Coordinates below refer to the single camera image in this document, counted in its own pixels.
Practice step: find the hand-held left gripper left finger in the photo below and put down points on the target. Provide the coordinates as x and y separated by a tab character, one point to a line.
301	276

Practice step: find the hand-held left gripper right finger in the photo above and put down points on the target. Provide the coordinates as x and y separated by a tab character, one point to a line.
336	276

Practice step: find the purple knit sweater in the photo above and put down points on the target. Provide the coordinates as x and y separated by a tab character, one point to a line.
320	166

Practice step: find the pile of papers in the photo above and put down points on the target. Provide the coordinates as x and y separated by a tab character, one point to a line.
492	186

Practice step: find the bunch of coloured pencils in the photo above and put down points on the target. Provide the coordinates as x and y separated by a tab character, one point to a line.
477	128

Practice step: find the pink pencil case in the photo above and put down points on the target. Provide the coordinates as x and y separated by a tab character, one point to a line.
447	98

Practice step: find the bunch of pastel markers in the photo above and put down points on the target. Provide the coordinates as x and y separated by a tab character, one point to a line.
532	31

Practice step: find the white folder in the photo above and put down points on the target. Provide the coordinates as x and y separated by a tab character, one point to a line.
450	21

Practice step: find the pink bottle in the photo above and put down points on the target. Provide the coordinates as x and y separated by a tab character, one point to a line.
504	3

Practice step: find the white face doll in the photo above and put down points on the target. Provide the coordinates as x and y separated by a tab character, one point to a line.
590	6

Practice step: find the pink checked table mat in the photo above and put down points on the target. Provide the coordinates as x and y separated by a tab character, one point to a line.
# # #
* [Exercise details]: Retype the entries. Every line must match exactly.

* [Your solution]:
Coordinates below refer to the single camera image in this document, counted in its own pixels.
Practice step: find the hand-held left gripper left finger in the photo below and put down points on the target. Provide the coordinates as x and y separated by a tab character, one point to a line.
301	276

Practice step: find the hand-held left gripper right finger in the photo above and put down points on the target. Provide the coordinates as x and y separated by a tab character, one point to a line.
336	276

Practice step: find the purple knit sweater in the photo above and put down points on the target. Provide the coordinates as x and y separated by a tab character, one point to a line.
320	166

Practice step: find the pile of papers in the photo above and put down points on the target. Provide the coordinates as x and y separated by a tab character, one point to a line.
492	186

Practice step: find the bunch of coloured pencils in the photo above and put down points on the target. Provide the coordinates as x and y separated by a tab character, one point to a line.
477	128

Practice step: find the pink pencil case in the photo above and put down points on the target. Provide the coordinates as x and y separated by a tab character, one point to a line.
447	98

Practice step: find the bunch of pastel markers in the photo above and put down points on the target. Provide the coordinates as x and y separated by a tab character, one point to a line.
532	31

Practice step: find the white folder in the photo above and put down points on the target. Provide the coordinates as x and y separated by a tab character, one point to a line.
450	21

Practice step: find the pink bottle in the photo above and put down points on the target. Provide the coordinates as x and y separated by a tab character, one point to a line.
504	3

Practice step: find the white face doll in the photo above and put down points on the target. Provide the coordinates as x and y separated by a tab character, one point to a line.
590	6

Practice step: find the pink checked table mat in the photo above and put down points on the target. Provide the coordinates as x and y separated by a tab character, one point to a line.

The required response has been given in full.